### WHAT THE EXERCISE ASKS:
What you produce should be every line from the data that includes "grippers".

::: TASK INPUT

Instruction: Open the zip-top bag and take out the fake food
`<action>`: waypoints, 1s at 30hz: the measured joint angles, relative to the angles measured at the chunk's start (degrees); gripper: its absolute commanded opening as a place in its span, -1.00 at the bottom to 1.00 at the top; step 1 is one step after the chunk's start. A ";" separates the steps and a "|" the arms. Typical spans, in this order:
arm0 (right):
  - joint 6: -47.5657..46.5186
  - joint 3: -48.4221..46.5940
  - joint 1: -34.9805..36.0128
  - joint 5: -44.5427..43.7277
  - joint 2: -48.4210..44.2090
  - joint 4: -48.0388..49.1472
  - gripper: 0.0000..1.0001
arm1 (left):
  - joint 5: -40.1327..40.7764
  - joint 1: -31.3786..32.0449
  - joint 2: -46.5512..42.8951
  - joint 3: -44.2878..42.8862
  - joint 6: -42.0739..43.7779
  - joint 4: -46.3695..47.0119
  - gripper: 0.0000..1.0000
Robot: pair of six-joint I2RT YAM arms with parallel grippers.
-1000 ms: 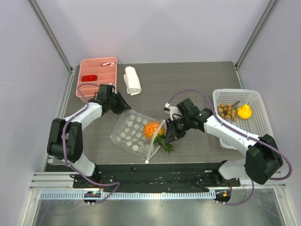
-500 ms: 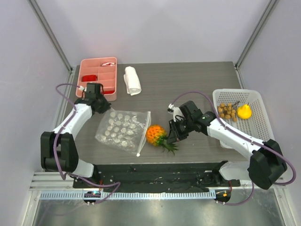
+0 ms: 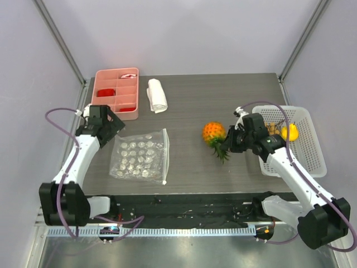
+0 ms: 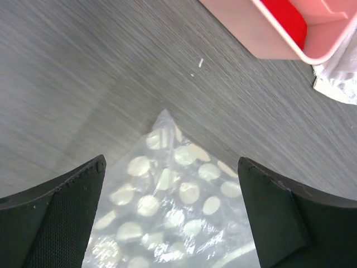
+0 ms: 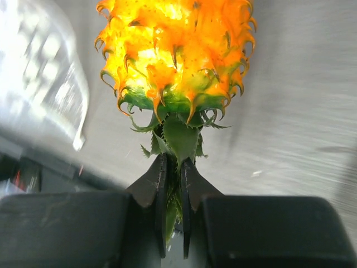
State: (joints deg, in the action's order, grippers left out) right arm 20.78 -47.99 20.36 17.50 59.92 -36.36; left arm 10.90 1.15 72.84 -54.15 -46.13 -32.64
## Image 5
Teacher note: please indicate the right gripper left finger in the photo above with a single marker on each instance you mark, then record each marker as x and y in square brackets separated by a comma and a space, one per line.
[99, 228]

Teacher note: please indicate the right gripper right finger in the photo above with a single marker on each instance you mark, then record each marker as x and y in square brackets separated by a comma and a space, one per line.
[259, 231]

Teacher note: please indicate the orange fake pineapple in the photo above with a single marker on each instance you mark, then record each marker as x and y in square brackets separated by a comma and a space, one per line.
[182, 60]

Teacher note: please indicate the polka dot zip top bag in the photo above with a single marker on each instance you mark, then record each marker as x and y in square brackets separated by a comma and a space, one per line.
[43, 85]

::::::

### REPLY TO THE EXERCISE:
Robot: pair of six-joint I2RT YAM arms with parallel grippers.
State: (joints deg, in the action's order, grippers left out) right arm 20.78 -47.99 20.36 17.50 59.92 -36.36; left arm 10.90 1.15 72.84 -54.15 -46.13 -32.64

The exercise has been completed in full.